Durante demasiado tempo a Alemanha despejou centos e centos de milhões nos cofres portugueses, não se sabendo bem quais os montantes exactos e qual o seu preciso destino. Os eleitores alemães disto têm a para nós embaraçosa consciência. Ninguém espera que amanhã a Senhora Merkel desembarque vestindo um qualquer uniforme de coronel honorário de um Regimento de Lanceiros do exército português, ou sequer se digne a ostentar uma condecoração - a propósito, já lhe conferiram alguma? - velha de séculos de passadas glórias de um país setecentos anos anterior à Alemanha unificada em 1871. Não sabemos se tal como Kaiser normalmente fazia, a Chanceler sabe exprimir-se noutra língua que não o alemão.
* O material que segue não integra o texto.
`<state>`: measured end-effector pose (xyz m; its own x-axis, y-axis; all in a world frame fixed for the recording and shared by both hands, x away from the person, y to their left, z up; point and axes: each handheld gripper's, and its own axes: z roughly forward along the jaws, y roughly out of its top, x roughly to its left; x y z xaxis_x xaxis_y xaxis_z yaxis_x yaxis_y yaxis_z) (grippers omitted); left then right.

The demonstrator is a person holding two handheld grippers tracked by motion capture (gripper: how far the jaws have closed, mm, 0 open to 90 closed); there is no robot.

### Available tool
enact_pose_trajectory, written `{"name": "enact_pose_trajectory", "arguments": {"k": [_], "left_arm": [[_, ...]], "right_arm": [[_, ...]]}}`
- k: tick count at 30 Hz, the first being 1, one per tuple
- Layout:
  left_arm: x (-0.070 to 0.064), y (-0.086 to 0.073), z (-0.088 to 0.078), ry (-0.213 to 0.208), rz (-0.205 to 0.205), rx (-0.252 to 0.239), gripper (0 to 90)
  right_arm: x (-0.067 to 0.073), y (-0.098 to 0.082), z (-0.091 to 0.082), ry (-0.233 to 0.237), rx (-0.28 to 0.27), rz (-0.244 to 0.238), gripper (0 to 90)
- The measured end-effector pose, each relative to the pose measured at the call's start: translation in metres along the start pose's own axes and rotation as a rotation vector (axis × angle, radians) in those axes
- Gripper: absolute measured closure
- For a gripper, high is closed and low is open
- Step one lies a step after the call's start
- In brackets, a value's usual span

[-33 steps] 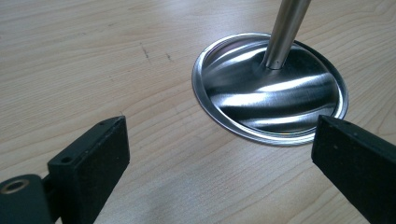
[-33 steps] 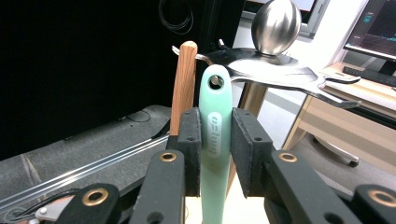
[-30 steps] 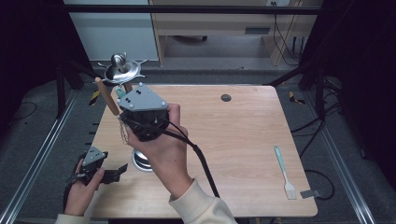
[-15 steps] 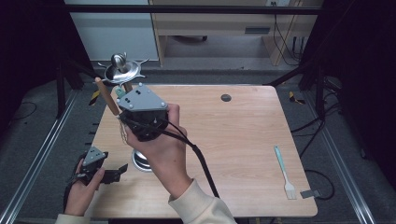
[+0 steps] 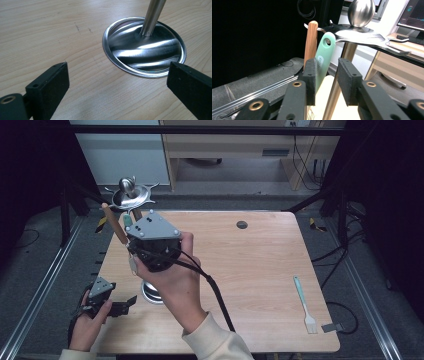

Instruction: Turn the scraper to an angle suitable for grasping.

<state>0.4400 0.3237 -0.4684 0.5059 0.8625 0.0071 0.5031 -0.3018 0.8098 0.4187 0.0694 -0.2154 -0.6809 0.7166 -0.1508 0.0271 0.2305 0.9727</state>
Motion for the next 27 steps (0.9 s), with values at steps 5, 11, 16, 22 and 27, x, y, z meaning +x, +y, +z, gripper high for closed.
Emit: {"name": "enact_pose_trajectory", "arguments": {"k": [5, 11, 16, 22, 27], "left_arm": [[0.000, 0.000, -0.001, 0.002, -0.002, -0.003, 4.0], [-0.001, 0.000, -0.001, 0.001, -0.003, -0.009, 3.9], [-0.002, 0.002, -0.006, 0.000, -0.001, -0.030, 4.0], [0.001, 0.003, -0.016, 0.004, -0.024, -0.072, 4.0], [0.007, 0.006, -0.023, 0.024, -0.036, -0.094, 4.0]], "right_arm": [[-0.001, -0.003, -0.004, -0.002, -0.002, 0.001, 65.5], [-0.009, -0.013, -0.011, 0.002, 0.003, 0.016, 61.2], [-0.018, -0.027, -0.017, 0.002, 0.008, 0.025, 56.5], [-0.030, -0.048, -0.024, 0.014, 0.031, 0.042, 48.7], [-0.042, -0.069, -0.030, -0.001, 0.062, 0.040, 42.7]]}}
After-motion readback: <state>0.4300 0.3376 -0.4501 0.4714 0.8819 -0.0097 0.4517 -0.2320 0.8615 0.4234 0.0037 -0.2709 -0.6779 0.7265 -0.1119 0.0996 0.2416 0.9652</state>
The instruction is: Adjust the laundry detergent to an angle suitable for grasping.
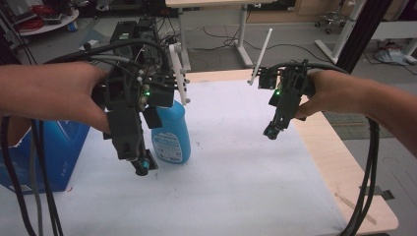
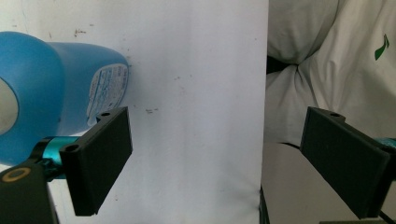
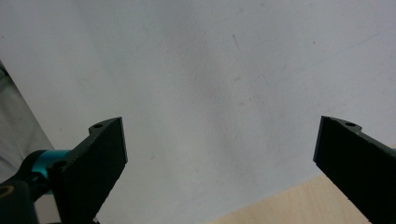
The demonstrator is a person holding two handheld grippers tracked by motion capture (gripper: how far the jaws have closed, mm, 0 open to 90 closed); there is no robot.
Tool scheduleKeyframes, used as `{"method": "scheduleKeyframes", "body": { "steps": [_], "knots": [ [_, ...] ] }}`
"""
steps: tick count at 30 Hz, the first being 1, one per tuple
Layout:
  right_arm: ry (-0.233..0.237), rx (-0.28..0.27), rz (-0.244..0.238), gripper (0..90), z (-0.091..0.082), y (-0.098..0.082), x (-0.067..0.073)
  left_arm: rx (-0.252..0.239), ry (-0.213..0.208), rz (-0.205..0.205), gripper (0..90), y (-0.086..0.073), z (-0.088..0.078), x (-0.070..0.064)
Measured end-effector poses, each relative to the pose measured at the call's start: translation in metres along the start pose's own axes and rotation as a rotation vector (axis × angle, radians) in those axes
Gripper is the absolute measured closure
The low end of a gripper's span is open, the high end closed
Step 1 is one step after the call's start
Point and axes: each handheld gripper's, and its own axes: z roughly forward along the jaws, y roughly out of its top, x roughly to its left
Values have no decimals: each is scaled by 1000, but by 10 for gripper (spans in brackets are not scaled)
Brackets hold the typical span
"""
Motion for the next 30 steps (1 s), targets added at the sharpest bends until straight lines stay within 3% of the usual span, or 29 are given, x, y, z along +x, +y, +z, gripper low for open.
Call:
{"method": "scheduleKeyframes", "body": {
  "steps": [14, 20, 30],
  "knots": [
    [-1, -84, 18, 18, 1, -8, 5, -5, 13, -2, 93, -3, -2, -4],
    [12, -172, 53, 18, -3, -15, 9, -6, 12, 4, 93, -4, 0, -5],
    [54, -335, 124, 18, 11, -27, 17, -6, 11, 4, 93, -5, 1, -6]
  ]
}}
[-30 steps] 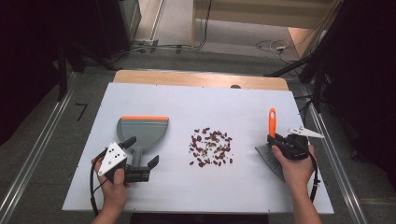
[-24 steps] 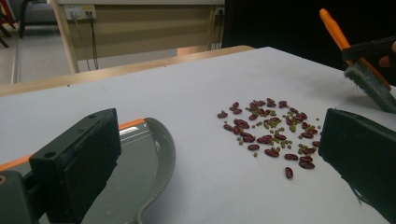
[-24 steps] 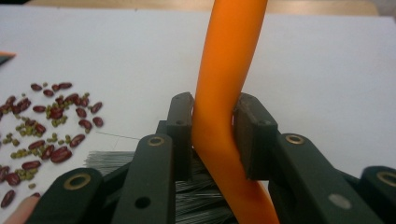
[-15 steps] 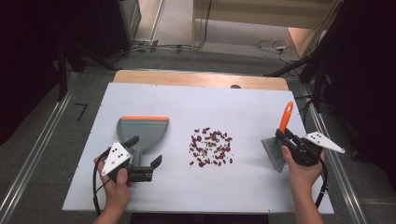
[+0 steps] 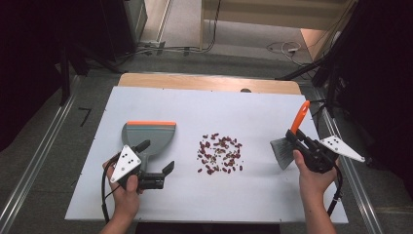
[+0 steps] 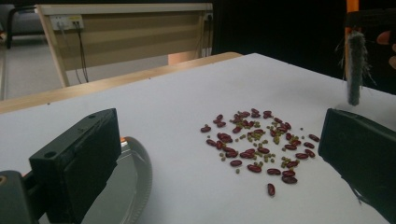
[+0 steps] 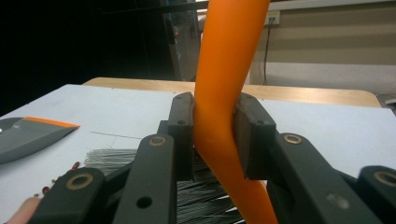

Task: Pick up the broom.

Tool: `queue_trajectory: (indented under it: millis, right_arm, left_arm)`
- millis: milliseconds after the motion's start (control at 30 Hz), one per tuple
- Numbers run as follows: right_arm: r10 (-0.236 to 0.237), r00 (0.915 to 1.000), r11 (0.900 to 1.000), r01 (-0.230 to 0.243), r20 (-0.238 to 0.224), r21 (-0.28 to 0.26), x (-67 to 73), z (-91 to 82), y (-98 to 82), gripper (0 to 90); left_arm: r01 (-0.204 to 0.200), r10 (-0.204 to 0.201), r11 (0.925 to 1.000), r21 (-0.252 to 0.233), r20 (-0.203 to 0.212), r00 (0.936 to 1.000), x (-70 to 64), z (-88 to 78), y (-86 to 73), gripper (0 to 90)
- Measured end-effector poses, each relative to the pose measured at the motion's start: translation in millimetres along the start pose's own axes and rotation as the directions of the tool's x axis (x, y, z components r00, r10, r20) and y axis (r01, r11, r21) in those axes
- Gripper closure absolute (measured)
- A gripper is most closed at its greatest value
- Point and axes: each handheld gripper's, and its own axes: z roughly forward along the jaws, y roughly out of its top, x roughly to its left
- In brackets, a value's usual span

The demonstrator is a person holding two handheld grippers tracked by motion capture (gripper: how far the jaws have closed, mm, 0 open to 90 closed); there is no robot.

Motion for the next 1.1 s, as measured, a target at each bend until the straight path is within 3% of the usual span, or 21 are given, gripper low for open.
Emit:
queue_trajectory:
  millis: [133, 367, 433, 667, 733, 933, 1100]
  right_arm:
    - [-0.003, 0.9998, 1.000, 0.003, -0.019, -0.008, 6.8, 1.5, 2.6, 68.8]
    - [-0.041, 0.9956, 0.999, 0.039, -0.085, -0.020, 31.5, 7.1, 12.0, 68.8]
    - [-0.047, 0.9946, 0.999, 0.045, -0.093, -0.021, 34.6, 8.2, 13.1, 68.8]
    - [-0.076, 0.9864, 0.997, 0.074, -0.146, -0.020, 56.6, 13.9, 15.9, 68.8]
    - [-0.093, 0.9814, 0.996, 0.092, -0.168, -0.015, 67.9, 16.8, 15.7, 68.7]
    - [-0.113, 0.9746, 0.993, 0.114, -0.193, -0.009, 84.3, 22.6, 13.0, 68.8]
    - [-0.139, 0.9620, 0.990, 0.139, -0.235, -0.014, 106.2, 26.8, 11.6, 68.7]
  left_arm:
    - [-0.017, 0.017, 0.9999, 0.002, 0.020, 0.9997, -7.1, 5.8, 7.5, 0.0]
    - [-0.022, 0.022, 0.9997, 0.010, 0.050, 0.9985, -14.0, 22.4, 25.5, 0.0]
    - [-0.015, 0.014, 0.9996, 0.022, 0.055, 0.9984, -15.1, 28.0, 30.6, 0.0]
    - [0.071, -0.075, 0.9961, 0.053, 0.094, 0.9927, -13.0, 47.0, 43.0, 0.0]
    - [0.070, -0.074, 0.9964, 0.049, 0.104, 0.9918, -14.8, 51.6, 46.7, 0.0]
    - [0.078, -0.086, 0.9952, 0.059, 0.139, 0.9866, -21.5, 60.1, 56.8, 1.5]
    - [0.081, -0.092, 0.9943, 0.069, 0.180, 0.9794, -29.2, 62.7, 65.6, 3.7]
Nesta época de acelerada decadência europeia nada disso é muito importante, exigindo-se apenas uma extrema prudência que como todos sabem, significa precisamente o oposto daquilo que os histéricos comentadeiros hoje descaradamente demonstram nas pantalhas dos noticiários: o medo.
 
 
Esta visita alemã, em muito supera aquelas outras protagonizadas por Schmidt ou Kohl, meros dirigentes de um país então dividido, sob a ameaça da força dos trinta mil panzers soviéticos estacionados desde o Báltico a Praga, totalmente dependente da protecção norte-americana e bem amarrado ao então ainda recente Eixo Paris-Bona.
 
 
Embora hoje devessemos estar a discutir outro assunto, não tenhamos medo e saibamos receber a Chanceler, tal como há 107 magistralmente o país soube acolher o temperamental imperador alemão. Infelizmente já não podemos contar com a impecável competência de D. Carlos e de D. Amélia. Se vivêssemos noutro tipo de regime, a Chanceler seria hoje conduzida por um ou dois empregados trajados de libré, apresentando os obrigatórios cumprimentos ao Chefe de Estado "sem poder", calmamente a aguardando no seu escritório. Tal não acontecerá, esperam-na transitórios e nervosos subalternos. Temos o que temos e tal como a catastrófica crise é de única e exclusiva culpa deste regime - dos bem conhecidos e inamovíveis gatunos, corruptos, incompetentes e devoristas de serviço em Belém, S. Bento, bancos e certas empresas -, o facto de não termos anfitriões à altura do momento e capazes de manterem uma certa distância protocolar, é também da nossa inteira responsabilidade. O "tu cá-tu lá" com que Merkel decerto tratará Cavaco Silva e Passos Coelho, seria completamente impossível no caso de contarmos outro tipo de pessoas em Belém e sobretudo, uma outra instituição que a todos orgulhosamente representasse. Com um pouco de desejável arrogância dinástica postada ao cimo de uma escadaria de aparato, sempre se salvariam as aparências.